Dans la société, les relations sont basées sur l’ouverture de cœur, c’est-à-dire l’expression de la vérité qui devient ipso facto le leitmotiv. Cette vérité tant réclamée et exigée trouve son écho dans la notion de sincérité qui est à son tour considérée comme le garant de toutes les relations. Ainsi, dans les relations sociales, religieuses et littéraires, on s’attache à cette notion de sincérité. Mais, comme il sied de le remarquer, cette union devient difficile à atteindre dans la mesure où ce qui est conçu par la pensée n’est pas forcément conforme à la morale et aux codifications sociales. L’individu, devenu un animal grégaire, se doit en effet, de se conformer à certaines règles qui empêchent cette union. Toutefois, la sincérité reste malgré ces difficultés énumérées, une vertu inextricable à l’existence humaine. C’est pourquoi, les uns et les autres veulent vaille que vaille traquer la véracité des propos et des agissements de leurs interlocuteurs. Cela suffit à montrer que la sincérité est devenue un enjeu à la fois social et psychique.
LA VIE D’ANDRE GIDE
La naissance
Fils unique d’un professeur de droit romain à la Faculté de Paris, Paul Gide issu d’une famille protestante uzétienne et d’une riche héritière d’origine normande catholique, mais convertie au protestantisme, Juliette Rondeau, André Gide est né à Paris le 22 novembre 1869. Dans cette famille riche, l’enfance de Gide est très mouvementée par les vacances, tantôt dans la Normandie maternelle, tantôt dans le Languedoc paternel, sous deux climats et deux milieux différents, surtout pendant les fêtes les plus importantes de l’année. Selon une certaine habitude, le jour de l’an se passe à Rouen, tandis que la Pâque à Uzès.
Gide, enfant très fragile et maladif, éprouve précocement une mélancolie pour ces déplacements fréquents qui l’amènent déjà à se demander s’il est comme les autres enfants de son âge. Cette situation a sans nul doute eu une répercussion sur son adolescence et lui inspire les sujets les plus fondamentaux de sa vision littéraire.
Son éducation et ses études
L’éducation morale et religieuse de Gide n’est pas facile dans cette famille profondément marquée par la religion et le respect des valeurs sociales de la bourgeoisie.
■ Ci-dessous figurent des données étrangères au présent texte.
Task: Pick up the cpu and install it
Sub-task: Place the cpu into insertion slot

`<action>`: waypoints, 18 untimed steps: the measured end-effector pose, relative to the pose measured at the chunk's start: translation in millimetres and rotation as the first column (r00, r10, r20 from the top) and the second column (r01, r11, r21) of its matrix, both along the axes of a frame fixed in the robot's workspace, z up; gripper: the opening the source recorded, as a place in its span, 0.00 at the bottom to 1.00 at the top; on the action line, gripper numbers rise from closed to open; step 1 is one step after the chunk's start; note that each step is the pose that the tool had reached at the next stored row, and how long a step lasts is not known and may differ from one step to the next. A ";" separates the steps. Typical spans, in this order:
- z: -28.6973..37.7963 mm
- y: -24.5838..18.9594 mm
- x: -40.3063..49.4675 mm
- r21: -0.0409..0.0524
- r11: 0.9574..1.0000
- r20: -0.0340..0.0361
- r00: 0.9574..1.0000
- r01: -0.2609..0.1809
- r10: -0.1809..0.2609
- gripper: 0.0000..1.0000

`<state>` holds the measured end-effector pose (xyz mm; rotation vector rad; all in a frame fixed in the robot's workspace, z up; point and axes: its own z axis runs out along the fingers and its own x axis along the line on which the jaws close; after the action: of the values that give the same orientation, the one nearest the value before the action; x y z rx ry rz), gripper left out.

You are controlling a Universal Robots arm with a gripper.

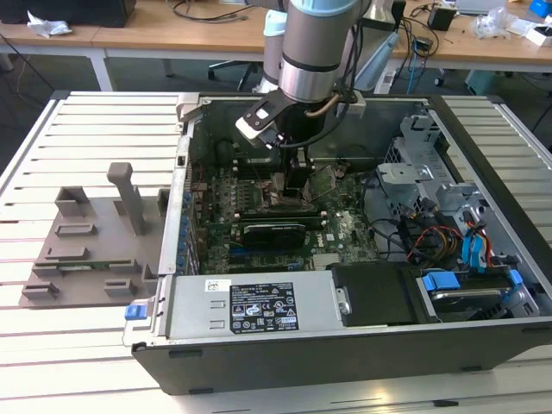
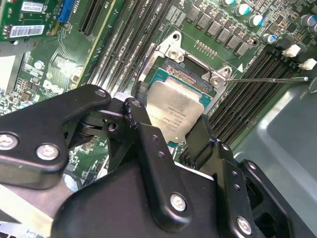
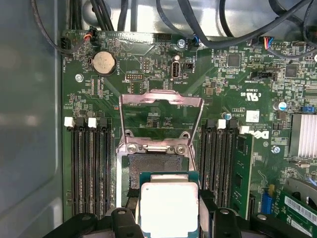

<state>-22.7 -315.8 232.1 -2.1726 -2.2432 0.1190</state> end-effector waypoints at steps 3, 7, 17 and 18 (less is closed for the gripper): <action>-4.0 1.1 0.0 0.000 1.000 0.000 1.000 0.000 0.000 0.55; -8.4 2.9 0.1 0.000 1.000 0.000 1.000 0.002 -0.002 0.55; -15.1 3.0 0.0 0.000 1.000 0.000 1.000 0.012 -0.012 0.55; -15.7 3.0 0.0 0.000 1.000 0.000 1.000 0.012 -0.012 0.55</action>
<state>-22.7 -312.9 216.4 -2.1856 -2.2299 0.1188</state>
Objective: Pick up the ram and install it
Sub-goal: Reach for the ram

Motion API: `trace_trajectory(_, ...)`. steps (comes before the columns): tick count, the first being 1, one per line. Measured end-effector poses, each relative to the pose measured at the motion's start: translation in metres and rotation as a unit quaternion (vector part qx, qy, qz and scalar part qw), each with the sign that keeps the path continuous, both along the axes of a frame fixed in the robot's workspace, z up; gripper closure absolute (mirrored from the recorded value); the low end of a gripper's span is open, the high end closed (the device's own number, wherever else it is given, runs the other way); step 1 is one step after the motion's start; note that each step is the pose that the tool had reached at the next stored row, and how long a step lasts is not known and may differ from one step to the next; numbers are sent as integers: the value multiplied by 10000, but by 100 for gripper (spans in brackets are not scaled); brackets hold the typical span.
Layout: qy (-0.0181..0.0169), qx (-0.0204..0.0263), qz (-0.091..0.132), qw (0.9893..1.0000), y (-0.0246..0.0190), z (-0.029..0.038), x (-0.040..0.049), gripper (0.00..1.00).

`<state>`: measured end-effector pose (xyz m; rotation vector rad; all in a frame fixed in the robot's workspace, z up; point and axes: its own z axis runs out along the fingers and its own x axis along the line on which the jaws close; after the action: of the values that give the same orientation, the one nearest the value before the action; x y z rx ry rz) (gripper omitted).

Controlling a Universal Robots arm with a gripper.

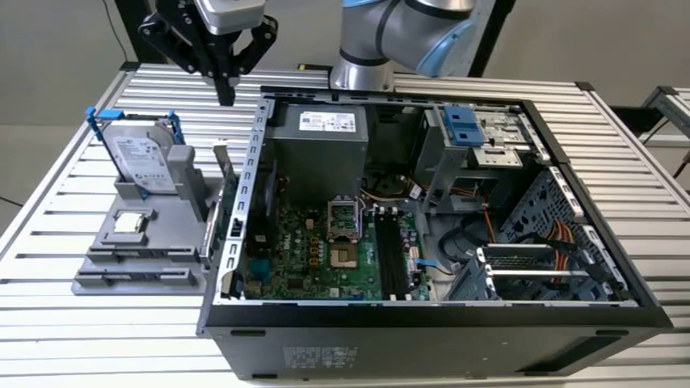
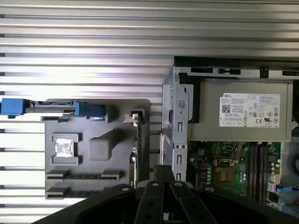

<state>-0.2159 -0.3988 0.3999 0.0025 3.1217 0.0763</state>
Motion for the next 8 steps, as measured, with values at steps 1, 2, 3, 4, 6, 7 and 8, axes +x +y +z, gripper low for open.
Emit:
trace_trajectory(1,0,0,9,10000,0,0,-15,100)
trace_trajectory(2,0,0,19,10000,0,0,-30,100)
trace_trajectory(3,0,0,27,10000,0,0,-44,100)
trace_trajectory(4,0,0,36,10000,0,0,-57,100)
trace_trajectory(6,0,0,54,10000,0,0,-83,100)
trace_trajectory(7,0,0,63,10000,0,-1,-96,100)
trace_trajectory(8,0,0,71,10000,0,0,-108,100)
Mais ses parents ont fait preuve d’un certain libéralisme, jusqu’à la disparition de Paul Gide, son père, qui est le début de plusieurs impositions maternelles. En effet, la mort prématurée de ce père doux, compréhensif et libéral, suite à une tuberculose intestinale le 28 octobre 1880, sonne le glas de ce libéralisme et annonce le début d’une éducation sévère, puritaine de la part d’une mère surprotectrice, rigide et austère, voulant juguler l’onanisme de ce garçon.
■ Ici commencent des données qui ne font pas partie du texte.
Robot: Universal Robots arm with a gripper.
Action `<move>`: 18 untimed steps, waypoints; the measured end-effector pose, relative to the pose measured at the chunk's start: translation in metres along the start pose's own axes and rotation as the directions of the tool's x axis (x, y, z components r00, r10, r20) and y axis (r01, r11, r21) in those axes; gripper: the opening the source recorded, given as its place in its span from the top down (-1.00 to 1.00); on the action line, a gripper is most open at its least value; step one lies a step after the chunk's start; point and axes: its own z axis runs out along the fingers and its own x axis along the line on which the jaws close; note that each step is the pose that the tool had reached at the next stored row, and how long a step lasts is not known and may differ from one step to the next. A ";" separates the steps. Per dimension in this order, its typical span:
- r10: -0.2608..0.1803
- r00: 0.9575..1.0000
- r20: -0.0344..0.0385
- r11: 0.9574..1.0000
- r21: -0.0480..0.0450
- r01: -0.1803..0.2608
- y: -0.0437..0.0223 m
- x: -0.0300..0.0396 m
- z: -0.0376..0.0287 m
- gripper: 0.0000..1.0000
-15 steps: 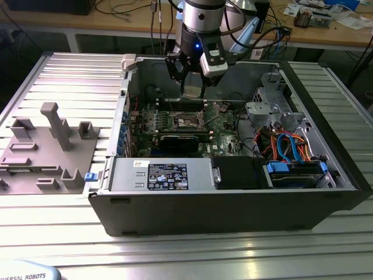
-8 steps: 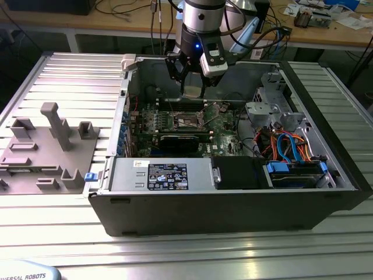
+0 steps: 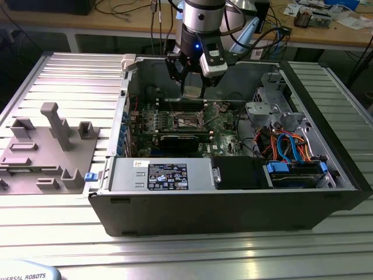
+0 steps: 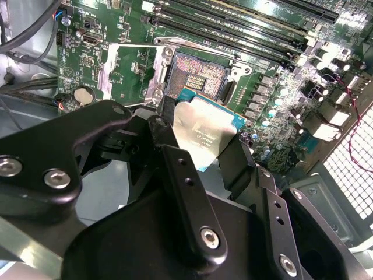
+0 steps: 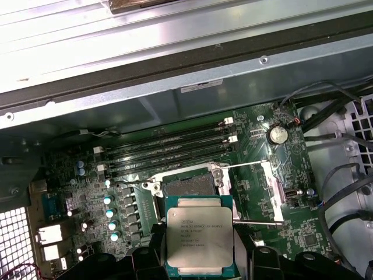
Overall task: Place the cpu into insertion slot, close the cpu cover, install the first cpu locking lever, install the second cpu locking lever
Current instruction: 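Place the cpu into insertion slot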
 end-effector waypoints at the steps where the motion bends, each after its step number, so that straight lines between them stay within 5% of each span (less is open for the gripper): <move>1: 0.000 1.000 0.000 1.000 0.000 0.000 0.0000 0.0000 0.0000 -0.08; 18: 0.047 0.999 0.003 0.999 -0.001 -0.047 -0.0001 0.0000 0.0011 -0.08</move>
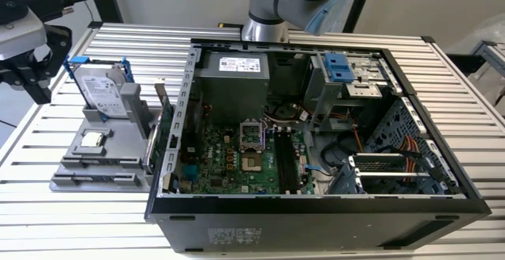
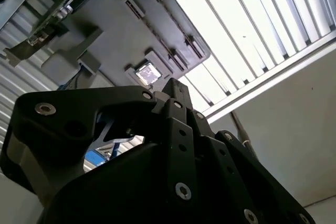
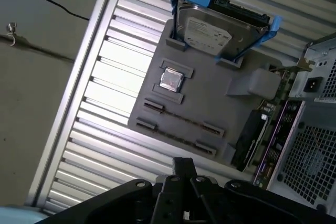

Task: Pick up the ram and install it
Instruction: 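Pick up the ram and move it above insertion slot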

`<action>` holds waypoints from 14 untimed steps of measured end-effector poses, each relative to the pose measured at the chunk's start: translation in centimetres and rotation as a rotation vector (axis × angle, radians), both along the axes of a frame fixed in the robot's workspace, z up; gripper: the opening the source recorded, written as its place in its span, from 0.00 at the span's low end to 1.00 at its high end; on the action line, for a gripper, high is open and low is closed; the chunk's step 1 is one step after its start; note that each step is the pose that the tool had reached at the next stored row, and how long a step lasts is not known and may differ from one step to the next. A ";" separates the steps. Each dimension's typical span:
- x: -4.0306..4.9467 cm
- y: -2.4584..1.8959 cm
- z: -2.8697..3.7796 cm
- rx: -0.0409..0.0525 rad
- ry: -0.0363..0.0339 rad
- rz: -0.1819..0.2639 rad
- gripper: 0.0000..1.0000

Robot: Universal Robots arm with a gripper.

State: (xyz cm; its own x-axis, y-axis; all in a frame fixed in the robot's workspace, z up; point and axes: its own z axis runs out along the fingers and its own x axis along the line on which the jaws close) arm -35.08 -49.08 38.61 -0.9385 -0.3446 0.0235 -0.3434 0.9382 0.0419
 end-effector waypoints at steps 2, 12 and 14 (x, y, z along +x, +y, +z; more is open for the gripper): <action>0.00 0.00 0.00 0.0000 -0.0001 0.014 0.00; 0.00 0.00 0.00 0.0000 0.0000 0.086 0.00; 0.00 0.00 0.00 0.0000 -0.0001 0.101 0.00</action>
State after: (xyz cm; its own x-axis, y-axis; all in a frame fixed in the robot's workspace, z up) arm -35.08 -49.08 38.61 -0.8991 -0.4372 0.0235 -0.4360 0.8990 0.0419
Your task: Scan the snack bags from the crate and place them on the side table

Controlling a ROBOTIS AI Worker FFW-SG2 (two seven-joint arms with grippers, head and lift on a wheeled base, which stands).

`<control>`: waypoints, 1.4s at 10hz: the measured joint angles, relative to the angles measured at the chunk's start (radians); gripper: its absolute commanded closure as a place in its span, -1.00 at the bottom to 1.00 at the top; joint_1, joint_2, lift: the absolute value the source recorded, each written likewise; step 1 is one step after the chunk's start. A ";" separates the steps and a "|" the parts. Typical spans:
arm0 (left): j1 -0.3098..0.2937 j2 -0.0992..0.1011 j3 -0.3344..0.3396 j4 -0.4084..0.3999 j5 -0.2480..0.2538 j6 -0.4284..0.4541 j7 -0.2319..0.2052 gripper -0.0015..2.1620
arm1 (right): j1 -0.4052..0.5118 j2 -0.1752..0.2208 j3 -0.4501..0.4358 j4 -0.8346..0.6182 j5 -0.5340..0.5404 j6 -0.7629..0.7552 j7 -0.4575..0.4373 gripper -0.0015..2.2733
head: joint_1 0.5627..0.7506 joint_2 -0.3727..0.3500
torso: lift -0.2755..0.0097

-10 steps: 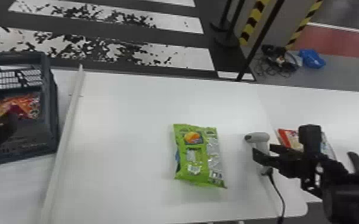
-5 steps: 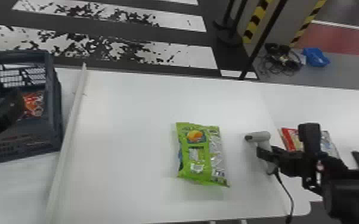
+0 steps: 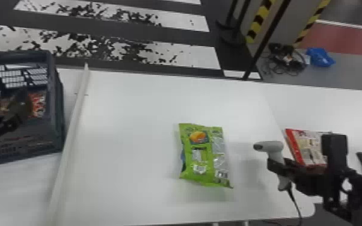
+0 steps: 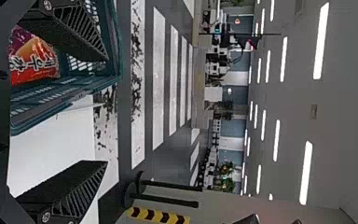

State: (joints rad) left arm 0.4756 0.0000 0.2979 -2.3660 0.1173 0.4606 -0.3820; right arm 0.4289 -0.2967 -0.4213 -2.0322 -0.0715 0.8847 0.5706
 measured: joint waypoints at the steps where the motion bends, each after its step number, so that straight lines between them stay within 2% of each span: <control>1: 0.001 0.000 -0.009 0.012 -0.003 -0.015 0.000 -0.92 | 0.051 0.026 -0.016 -0.072 -0.011 0.030 0.006 0.98 | 0.41 -0.45 | 0.27; 3: 0.014 0.000 -0.021 0.027 -0.005 -0.045 0.007 -0.92 | 0.126 0.073 -0.021 -0.189 -0.020 0.099 0.030 0.98 | 0.41 -0.37 | 0.27; 6: 0.043 0.000 -0.035 0.049 -0.005 -0.105 0.014 -0.92 | 0.171 0.103 -0.008 -0.286 -0.068 0.223 0.067 0.98 | 0.41 -0.21 | 0.27; 9: 0.061 0.000 -0.053 0.068 -0.005 -0.137 0.014 -0.92 | 0.179 0.115 0.023 -0.324 -0.089 0.283 0.081 0.98 | 0.41 -0.11 | 0.27; 14: 0.067 0.000 -0.057 0.077 -0.001 -0.142 0.013 -0.91 | 0.174 0.113 0.074 -0.323 -0.079 0.290 0.081 0.98 | 0.41 -0.02 | 0.27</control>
State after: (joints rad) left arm 0.5429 0.0000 0.2408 -2.2887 0.1161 0.3184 -0.3692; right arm 0.6032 -0.1838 -0.3476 -2.3548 -0.1501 1.1747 0.6519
De plus, dans une atmosphère féminine qui lui vaut des reproches et des punitions quasi-permanents. Situation dont il garde de mauvais souvenirs, jusqu’à l’âge mûr, et fait aussi de temps à autre l’objet de certains de ses sujets de révolte sous forme d’anathème. Nous lisons dans Les Nourritures terrestres :
« Familles, je vous hais ! Foyers clos, portes renfermées, possession jalouse du bonheur.» .
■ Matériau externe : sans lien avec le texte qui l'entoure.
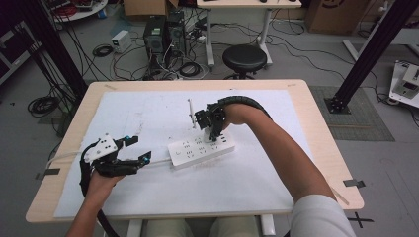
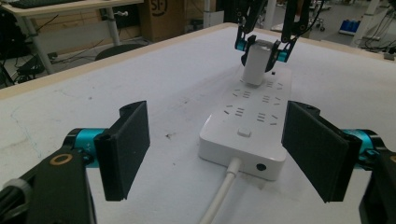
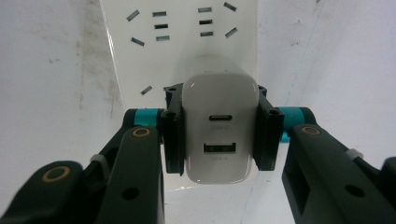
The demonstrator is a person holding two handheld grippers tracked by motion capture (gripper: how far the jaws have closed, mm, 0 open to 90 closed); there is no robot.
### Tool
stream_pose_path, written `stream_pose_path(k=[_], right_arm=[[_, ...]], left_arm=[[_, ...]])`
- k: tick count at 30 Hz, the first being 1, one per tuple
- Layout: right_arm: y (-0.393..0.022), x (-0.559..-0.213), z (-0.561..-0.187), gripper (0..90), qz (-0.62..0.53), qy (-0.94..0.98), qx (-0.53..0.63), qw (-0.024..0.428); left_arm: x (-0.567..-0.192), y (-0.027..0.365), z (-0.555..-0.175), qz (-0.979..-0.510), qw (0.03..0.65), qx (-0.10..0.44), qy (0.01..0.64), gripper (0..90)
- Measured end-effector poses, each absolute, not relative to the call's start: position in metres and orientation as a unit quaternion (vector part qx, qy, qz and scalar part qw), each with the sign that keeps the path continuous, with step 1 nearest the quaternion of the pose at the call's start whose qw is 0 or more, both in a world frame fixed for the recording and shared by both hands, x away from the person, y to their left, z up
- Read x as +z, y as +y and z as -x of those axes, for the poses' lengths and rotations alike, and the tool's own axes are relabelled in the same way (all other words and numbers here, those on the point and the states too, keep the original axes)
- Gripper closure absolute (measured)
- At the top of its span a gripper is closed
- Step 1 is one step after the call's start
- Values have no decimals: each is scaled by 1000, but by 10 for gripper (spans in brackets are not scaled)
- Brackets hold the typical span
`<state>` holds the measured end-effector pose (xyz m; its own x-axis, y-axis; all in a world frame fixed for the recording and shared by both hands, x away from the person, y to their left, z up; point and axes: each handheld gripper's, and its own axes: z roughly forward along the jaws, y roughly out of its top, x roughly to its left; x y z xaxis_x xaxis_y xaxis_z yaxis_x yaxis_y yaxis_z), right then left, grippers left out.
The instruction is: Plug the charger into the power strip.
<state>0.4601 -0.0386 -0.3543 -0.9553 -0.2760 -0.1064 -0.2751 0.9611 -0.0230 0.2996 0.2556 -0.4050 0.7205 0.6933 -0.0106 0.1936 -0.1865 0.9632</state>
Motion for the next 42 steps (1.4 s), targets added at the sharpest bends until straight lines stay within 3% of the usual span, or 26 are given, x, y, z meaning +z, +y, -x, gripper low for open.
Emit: stream_pose_path(k=[27,42], right_arm=[[-23,-363,-459,639,155,985,-54,55],[-33,-365,-460,627,142,988,-15,54]], left_arm=[[-405,255,-300,-735,565,226,300,236],[-408,255,-300,-734,564,223,305,236]])
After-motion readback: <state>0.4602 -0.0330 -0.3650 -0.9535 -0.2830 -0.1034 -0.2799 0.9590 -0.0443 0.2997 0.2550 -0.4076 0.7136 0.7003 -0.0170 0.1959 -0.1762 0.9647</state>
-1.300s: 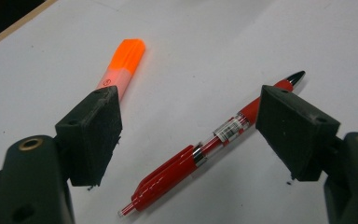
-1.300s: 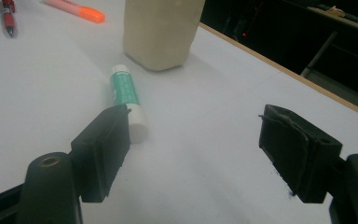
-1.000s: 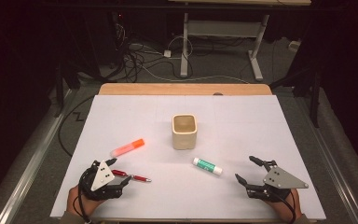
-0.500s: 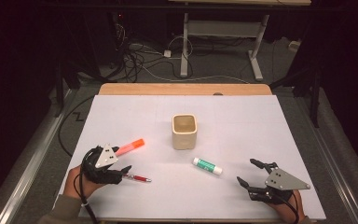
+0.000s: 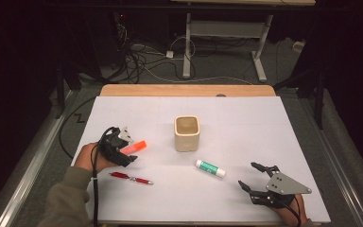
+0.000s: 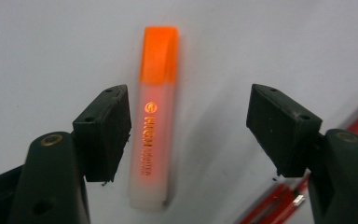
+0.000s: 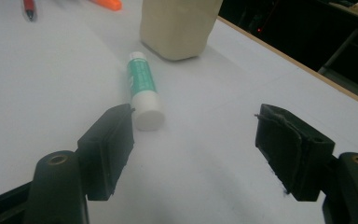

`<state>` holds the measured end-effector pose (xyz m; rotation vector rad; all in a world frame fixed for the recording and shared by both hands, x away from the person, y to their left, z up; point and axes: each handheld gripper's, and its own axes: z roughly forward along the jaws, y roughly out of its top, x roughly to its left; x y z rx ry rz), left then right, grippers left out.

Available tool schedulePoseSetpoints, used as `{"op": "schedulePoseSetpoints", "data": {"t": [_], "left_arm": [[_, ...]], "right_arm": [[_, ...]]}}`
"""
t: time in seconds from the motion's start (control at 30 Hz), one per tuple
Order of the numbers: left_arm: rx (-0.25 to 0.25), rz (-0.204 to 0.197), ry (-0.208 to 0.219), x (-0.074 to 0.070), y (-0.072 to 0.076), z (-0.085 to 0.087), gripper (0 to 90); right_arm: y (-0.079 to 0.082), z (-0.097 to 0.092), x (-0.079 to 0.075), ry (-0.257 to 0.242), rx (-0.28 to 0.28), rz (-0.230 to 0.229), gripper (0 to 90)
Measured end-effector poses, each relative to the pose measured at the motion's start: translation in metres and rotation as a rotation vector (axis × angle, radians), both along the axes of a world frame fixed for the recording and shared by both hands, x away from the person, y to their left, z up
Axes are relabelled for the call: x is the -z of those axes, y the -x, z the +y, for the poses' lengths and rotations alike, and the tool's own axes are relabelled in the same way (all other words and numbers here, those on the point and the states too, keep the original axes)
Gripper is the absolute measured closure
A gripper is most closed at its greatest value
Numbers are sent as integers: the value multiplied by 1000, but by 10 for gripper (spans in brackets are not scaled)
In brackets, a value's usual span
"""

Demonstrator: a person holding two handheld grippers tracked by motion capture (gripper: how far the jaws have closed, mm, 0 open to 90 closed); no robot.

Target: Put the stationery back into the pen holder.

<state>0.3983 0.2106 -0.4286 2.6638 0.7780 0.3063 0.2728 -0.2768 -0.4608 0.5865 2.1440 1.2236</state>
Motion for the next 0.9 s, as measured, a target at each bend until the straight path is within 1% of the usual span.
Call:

En 1874, le petit Gide, alors âgé de cinq ans, est envoyé Rue de Vaugirard à l’institut de Mademoiselle Fleur et Madame Lackerpauer. En 1875, ses parents quittent la Rue de Médicis pour s’installer 2 Rue de Tournon. Le mois de novembre 1877, il entre en classe de neuvième à l’Ecole Alsacienne, Rue d’Assas où vont généralement la plupart des enfants de la bourgeoisie protestante. Le nouvel élève de M. Vedel n’est pas brillant. Lui-même écrira plus tard :
«J’étais un des derniers de la classe (…) je dormais encore, et j’étais pareil à ce qui n’est pas encore né. » .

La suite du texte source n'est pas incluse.